Dosage and administration method
- Orally. Regardless of the meal.
- In children from 3 to 6 years of age who have difficulties in swallowing the capsule, it is allowed to dilute its contents in water or apple juice. To do this, carefully open the capsule over a bowl with a small amount (50-70 ml) of boiled water or apple juice at room temperature, pour the contents of the capsule into the water or juice, stir the mixture for 20 seconds and drink it as a whole. Sugar may be added. The mixture should be prepared immediately before ingestion; ready-made mixture should not be stored.
- For treatment and prevention of flu and acute respiratory viral infections, adults are prescribed 90 mg once a day, children from 7 years – 60 mg once a day, children from 3 to 6 years – 30 mg once a day.
- Duration of treatment of influenza and acute respiratory viral infections in adults and children from 7 years old – 5 to 7 days (depending on the severity of the condition).
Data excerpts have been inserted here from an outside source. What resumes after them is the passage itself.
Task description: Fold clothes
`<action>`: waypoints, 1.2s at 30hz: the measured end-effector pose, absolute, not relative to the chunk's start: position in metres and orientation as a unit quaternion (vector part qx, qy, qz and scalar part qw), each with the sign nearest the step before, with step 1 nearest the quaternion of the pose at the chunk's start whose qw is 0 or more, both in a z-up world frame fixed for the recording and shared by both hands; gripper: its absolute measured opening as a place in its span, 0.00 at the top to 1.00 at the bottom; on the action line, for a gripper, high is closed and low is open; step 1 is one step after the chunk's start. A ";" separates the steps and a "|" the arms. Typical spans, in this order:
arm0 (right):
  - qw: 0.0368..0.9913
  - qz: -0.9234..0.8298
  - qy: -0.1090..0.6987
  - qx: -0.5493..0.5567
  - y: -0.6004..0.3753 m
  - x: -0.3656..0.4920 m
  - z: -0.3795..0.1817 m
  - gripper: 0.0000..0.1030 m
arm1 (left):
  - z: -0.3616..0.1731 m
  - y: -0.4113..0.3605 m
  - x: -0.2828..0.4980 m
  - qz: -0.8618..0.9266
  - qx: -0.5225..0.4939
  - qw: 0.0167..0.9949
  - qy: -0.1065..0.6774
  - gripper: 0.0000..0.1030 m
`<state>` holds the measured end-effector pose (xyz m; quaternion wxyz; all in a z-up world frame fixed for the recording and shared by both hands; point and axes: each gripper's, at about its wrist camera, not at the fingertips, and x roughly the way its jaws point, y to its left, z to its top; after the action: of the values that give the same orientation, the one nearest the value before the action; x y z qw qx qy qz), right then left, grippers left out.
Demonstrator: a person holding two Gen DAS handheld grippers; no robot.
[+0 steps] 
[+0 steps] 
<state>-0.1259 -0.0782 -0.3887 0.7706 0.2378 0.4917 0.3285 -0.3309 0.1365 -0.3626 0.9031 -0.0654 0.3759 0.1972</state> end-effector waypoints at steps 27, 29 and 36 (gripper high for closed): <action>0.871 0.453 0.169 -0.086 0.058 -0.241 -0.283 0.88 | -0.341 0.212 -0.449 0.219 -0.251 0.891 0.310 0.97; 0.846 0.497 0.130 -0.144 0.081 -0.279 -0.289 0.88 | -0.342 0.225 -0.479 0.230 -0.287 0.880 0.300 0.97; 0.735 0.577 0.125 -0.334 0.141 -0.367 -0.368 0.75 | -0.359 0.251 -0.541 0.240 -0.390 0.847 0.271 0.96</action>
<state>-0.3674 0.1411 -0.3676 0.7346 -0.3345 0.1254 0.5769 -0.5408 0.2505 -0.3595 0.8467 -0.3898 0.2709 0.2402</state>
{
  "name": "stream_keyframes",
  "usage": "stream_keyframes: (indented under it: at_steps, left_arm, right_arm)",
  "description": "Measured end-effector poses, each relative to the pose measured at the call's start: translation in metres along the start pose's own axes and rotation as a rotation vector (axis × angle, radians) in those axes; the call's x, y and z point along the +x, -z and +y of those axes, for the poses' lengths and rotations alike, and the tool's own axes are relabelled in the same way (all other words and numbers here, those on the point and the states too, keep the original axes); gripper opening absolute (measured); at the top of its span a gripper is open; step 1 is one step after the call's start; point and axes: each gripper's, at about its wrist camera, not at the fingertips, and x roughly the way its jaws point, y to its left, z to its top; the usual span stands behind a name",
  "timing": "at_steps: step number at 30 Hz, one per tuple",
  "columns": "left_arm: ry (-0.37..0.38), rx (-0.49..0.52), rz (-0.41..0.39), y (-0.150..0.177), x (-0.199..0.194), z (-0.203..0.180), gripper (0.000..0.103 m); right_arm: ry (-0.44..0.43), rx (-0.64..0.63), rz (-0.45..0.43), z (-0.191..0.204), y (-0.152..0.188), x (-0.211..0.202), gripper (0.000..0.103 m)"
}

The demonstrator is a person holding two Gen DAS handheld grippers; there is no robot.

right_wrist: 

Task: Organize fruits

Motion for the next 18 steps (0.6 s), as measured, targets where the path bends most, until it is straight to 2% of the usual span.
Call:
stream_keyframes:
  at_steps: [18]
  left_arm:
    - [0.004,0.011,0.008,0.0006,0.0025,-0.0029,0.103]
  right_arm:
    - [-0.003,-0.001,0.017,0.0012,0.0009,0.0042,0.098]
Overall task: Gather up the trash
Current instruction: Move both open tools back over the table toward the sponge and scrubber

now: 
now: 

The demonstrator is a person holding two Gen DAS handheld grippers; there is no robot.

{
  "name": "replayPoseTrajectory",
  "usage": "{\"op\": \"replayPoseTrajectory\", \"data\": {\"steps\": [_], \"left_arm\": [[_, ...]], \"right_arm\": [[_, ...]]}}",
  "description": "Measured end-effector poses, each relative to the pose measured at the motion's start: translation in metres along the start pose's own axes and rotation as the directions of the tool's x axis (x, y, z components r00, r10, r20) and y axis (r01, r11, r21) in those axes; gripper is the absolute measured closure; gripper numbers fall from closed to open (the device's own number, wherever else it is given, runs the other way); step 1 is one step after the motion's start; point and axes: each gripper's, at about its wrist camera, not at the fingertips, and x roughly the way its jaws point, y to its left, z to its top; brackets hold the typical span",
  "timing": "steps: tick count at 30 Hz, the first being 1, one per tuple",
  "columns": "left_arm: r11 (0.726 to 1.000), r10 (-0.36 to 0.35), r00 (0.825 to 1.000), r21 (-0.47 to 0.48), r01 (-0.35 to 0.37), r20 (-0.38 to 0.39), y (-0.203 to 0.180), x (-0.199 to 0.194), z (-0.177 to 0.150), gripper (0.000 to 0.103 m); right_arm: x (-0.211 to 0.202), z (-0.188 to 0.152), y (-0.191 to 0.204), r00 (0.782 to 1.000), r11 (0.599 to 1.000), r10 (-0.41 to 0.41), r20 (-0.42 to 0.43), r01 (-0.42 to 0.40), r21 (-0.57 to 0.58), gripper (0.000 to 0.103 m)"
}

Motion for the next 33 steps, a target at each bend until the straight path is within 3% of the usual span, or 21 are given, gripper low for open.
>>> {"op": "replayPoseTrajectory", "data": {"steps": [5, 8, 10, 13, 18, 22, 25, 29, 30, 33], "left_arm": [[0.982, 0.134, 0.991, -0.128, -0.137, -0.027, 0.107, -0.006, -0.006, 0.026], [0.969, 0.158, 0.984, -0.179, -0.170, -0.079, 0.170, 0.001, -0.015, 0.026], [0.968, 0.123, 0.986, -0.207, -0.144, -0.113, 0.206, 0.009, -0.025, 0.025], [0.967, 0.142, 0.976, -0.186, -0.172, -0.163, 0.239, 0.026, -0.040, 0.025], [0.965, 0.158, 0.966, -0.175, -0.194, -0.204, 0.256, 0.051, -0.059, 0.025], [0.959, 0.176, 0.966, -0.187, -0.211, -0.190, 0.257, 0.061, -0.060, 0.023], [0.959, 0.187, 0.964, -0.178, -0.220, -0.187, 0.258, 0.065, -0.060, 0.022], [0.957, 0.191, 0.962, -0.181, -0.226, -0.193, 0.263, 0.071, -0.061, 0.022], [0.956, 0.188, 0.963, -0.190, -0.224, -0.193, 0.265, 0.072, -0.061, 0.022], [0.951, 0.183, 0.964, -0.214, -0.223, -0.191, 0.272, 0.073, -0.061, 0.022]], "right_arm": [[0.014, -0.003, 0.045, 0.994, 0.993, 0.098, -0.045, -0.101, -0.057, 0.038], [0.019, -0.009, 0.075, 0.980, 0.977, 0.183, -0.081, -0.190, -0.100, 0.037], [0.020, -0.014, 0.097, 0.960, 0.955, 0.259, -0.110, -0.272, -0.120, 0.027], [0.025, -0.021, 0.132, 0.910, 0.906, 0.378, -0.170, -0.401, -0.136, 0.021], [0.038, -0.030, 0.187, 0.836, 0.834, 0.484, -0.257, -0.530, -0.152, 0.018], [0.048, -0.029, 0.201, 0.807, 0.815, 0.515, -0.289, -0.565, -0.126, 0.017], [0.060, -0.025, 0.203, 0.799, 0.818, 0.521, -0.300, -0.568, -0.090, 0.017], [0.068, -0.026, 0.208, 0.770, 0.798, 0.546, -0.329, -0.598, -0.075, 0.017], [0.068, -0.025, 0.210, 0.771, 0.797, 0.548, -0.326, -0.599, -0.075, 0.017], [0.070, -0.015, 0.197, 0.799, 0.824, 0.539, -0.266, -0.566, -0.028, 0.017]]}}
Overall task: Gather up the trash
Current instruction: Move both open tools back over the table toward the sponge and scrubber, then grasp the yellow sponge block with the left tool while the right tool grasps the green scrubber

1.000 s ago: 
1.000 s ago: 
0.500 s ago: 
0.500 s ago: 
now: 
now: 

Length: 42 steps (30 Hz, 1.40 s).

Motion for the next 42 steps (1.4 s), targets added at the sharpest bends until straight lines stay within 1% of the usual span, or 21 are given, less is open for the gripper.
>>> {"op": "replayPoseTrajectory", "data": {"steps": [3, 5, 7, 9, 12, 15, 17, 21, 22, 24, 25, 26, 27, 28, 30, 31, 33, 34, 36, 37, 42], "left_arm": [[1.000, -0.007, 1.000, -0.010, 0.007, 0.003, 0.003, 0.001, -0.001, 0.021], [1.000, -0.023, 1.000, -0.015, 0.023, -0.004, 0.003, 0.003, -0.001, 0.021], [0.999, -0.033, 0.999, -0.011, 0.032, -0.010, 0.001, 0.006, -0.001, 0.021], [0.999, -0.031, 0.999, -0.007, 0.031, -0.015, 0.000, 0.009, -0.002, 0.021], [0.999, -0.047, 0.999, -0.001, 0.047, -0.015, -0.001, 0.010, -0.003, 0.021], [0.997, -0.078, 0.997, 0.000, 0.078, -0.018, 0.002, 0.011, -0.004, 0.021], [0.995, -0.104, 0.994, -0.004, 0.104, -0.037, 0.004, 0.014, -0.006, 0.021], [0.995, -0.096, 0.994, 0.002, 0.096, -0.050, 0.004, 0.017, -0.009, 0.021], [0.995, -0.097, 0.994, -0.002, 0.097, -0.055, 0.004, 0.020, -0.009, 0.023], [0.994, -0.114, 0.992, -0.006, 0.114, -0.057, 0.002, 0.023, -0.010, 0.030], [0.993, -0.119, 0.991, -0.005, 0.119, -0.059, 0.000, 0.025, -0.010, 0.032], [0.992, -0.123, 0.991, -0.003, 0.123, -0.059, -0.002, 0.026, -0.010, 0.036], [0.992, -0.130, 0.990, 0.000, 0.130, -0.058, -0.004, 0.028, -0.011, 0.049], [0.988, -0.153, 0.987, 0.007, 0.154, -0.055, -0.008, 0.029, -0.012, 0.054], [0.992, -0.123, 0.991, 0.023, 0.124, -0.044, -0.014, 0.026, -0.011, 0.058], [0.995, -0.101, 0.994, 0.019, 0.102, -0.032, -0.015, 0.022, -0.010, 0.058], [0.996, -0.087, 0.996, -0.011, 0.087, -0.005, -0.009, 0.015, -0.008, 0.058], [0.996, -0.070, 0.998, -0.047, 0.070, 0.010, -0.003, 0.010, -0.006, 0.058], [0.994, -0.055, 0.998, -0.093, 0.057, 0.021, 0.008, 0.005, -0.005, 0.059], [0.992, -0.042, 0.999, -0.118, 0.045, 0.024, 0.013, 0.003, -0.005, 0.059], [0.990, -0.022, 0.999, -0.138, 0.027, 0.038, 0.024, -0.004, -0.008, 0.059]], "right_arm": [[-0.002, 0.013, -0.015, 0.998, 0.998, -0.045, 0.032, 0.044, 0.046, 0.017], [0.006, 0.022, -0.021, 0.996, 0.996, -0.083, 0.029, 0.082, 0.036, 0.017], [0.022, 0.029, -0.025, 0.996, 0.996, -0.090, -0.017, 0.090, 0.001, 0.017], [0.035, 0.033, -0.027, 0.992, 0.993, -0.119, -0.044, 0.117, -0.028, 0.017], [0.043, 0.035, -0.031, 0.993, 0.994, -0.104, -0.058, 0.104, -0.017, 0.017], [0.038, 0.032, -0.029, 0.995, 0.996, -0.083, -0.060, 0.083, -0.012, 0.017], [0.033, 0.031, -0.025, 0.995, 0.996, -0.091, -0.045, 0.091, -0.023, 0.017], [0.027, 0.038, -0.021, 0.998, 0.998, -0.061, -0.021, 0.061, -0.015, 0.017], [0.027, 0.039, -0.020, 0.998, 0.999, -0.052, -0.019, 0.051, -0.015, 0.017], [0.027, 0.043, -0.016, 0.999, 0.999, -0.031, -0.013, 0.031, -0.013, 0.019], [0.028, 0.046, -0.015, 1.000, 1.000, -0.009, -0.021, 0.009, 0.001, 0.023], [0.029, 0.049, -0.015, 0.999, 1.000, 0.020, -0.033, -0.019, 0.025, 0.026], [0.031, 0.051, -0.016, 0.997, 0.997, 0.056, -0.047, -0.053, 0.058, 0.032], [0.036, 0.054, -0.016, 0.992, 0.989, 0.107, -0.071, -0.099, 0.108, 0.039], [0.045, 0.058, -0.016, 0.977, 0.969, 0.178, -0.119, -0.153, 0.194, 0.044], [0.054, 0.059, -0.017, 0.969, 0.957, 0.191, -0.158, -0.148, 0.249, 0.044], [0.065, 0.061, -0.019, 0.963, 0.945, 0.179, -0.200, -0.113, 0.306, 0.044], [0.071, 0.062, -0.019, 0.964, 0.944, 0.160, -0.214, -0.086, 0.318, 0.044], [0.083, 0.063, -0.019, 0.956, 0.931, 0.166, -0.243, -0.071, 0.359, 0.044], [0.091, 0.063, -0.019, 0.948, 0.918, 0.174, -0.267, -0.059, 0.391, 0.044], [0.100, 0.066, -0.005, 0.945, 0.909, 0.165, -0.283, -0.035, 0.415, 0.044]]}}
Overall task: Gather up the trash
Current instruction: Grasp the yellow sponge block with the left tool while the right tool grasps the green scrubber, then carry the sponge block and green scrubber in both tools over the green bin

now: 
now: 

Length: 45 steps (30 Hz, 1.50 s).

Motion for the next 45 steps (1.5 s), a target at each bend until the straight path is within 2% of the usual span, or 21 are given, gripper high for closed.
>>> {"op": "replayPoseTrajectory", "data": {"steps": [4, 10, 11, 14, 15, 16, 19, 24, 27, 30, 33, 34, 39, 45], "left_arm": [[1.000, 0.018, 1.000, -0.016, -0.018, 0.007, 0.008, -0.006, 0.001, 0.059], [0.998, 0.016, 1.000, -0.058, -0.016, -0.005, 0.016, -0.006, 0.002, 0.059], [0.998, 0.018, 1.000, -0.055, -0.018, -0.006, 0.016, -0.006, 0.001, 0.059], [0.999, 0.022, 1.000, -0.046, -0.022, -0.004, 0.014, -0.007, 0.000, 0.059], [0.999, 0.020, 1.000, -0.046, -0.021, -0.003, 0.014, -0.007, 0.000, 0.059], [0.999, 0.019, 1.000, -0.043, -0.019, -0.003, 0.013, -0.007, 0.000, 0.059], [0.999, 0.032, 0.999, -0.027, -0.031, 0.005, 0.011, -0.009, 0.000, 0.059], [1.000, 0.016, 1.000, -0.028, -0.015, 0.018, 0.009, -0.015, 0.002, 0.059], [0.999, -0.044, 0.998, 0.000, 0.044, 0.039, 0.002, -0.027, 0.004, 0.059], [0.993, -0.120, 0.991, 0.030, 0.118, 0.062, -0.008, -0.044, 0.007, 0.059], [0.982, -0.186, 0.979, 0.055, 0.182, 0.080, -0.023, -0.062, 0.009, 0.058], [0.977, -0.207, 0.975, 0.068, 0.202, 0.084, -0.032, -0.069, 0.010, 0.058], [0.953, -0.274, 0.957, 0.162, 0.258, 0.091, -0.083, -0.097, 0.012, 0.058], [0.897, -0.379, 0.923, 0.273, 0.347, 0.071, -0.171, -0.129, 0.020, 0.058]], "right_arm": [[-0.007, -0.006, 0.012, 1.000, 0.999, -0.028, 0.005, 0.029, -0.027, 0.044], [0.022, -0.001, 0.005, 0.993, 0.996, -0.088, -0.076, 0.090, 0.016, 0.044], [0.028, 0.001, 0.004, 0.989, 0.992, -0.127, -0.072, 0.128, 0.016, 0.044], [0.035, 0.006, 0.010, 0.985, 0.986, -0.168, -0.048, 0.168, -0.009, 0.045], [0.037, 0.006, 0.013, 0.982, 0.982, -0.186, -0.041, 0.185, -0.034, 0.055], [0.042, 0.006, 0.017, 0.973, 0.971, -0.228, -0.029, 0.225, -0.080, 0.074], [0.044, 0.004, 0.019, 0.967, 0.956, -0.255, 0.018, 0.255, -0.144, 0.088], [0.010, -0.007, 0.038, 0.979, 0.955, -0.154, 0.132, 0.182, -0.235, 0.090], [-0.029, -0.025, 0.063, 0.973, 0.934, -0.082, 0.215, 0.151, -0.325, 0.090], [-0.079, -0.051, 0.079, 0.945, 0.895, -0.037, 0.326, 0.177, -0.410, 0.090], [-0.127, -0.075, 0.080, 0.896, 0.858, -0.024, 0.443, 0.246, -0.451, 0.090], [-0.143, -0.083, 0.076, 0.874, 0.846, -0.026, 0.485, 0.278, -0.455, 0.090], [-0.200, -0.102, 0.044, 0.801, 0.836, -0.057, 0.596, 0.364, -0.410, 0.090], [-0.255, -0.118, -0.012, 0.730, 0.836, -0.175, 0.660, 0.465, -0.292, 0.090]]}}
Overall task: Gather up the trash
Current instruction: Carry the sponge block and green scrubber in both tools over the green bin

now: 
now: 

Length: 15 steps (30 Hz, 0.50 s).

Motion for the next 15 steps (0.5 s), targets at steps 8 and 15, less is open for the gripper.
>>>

- Duration of treatment of influenza and acute respiratory viral infections in children from 3 to 6 years old – 5 days. The drug shall be used from the moment of the appearance of the first symptoms of the disease, it is desirable not later than within 2 days after the beginning of the disease.
- For prevention of flu and acute respiratory viral infections after contact with sick persons, the drug is prescribed for 7 days to adults and children from 7 years old, and for 5 days to children from 3 to 6 years old.
- If after 5 days of treatment no improvement occurs or symptoms worsen or new symptoms appear, it is necessary to consult a doctor. Use the drug only according to those indications, that method of use and in those doses specified in the instructions.